Liz Ryan’s 6 Reasons To Run From a Job Opportunity and The Legal Marketplace

31 Jul 2013

The excellent Liz Ryan of Human Workplace published her latest article at the end of last week, discussing six noticeable signs that a job might not be for you. They’re all extremely valid and, as usual, Liz’s writing makes for an engaging read.

Necessarily though, as Human Workplace work with applicants in all sorts of industries, the points are of quite a general nature, with perhaps little application for our candidates being placed at the very top of legal firms.

We took a look at her recommendations and applied them to legal recruitment to help you consider at what point you should be running away from a position you really want.

1 – Which individual in the company is recruiting you? Do they have authority and a plan?

 A common problem for law firms with lots of partners – getting a clear idea of where you fit in and where the firm is heading, is key. Look for the Managing Partner to take a strong lead in your recruitment or, in the case of large firms, that there is an Equity Partner responsible for your hiring and your eventual location within the business.

As Liz points out, a discrepancy between the people you are talking with and the job they are asking you to do is a sign that the firm is not clear on its strategy and therefore not clear on where you fit in. If your recruitment process involves several people, then ask them all where they see you working and what they see you doing. Are the answers the same?

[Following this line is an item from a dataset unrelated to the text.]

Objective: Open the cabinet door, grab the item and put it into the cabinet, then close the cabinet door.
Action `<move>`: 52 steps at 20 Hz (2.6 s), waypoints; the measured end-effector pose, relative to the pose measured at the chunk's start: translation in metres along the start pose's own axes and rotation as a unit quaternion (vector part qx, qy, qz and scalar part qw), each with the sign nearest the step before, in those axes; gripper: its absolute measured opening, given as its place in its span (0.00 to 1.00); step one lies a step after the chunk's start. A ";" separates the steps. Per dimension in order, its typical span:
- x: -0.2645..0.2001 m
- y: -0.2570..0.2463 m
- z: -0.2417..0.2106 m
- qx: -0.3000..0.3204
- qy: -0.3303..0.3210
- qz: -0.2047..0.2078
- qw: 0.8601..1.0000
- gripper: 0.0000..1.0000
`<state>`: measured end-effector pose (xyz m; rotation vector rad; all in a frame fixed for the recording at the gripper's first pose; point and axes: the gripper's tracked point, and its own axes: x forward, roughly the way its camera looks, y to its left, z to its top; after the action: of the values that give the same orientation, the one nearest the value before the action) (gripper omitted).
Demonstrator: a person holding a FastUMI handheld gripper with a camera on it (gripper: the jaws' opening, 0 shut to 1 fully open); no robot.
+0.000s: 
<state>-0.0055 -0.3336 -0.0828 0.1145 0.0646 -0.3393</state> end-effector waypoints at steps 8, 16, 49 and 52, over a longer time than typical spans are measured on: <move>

2 – Every company has problems but can a potential new employer recognise their own?

Every legal firm will be aware that the industry is currently undergoing huge and significant change. Perhaps not all will see this as a problem, but they should at least recognise that it may change ‘things’; particularly the choice available in the market and, as a potential knock-on effect, client loyalty.

Ask firms if they intend to change their plans because of the sector changes. All of them should at least be able to respond with why they feel comfortable with their current strategy.

Asking them about how you fit into this strategy is also a must. Why are they hiring you now? What problem does your appointment solve? A lot of these questions are about ensuring you have a clear idea of what type of company you are joining and the situation that company currently finds itself in.

3 – A thorough recruitment process should be a two-way street.

Legal recruitment processes should be rigorous but they should also allow you the option to decide if the position is right for you. Make sure that you are being given adequate information to allow you to decide if this vacancy is the right one and talk to the firm if there is more you need to know.

It is one thing for a firm to be rigorous but it is another to put you through a process that fails to take account of the fact that you are a well-qualified professional, suitable for a senior level legal position. If the process is all one-way, or if you feel that you are not getting enough information out of the people you are meeting with, then don’t be afraid to back out and spend your time on other opportunities.

4 – Don’t be left waiting. Agree concrete timescales upfront.

Communication is key but it also works both ways. Agree a timescale upfront with the firm that makes sense for you both. Liz mentions ninety six hours, a week, or much shorter timescales. In truth it may depend on the position, the firm and the applicant, so make sure you question when they expect to let you know.

If you haven’t heard from them by then, talk with whoever is handling your recruitment process. You are expected to keep up with deadlines and a professional firm should do the same. We are in touch with candidates and contacts all of the time and should be able to speed up a slow or stalled recruitment process.

5 – A lack of transparency should start setting off your alarm bells.

There will be things the firm may not want to discuss with you until you have joined, for potentially valid reasons but there must be a balance with this as well.

If they are holding off on every bit of information you request then this may be a sign that you’re not first in the running for a position, or that the culture is one in which the dissemination of meaningful information is hard to come by.

6 – Know who you’ll be working with and what they’re like.

This is probably a point more relevant in smaller firms (you’re not going to be taken to meet all forty partners at a large firm) but as a minimum, you should expect to be able to meet those you’ll be working with directly, if this is something you wish to do.

It’s important to feel comfortable in your new situation so seeing the office and meeting the people you’ll be working with is something to bear in mind when you’re on site completing interviews.

Liz’s Vortex

Liz talks about the ‘vortex’ that can surround recruitment, especially when the situations described above are appearing in multiple job opportunities, all vying for your attention.

It’s at times like this that having someone to help guide you through your search for a new position can be invaluable.

We see this as one of the most important parts of our job. Not only are we here to open up the right opportunities for you, but also to act as a voice of reason when you find yourself in the recruitment process – or ‘in the vortex’, as Liz describes it!

Having this guiding voice can really make a difference to both your success in an opportunity and your ability to manage multiple opportunities at different stages, always moving towards the opportunity that suits you best.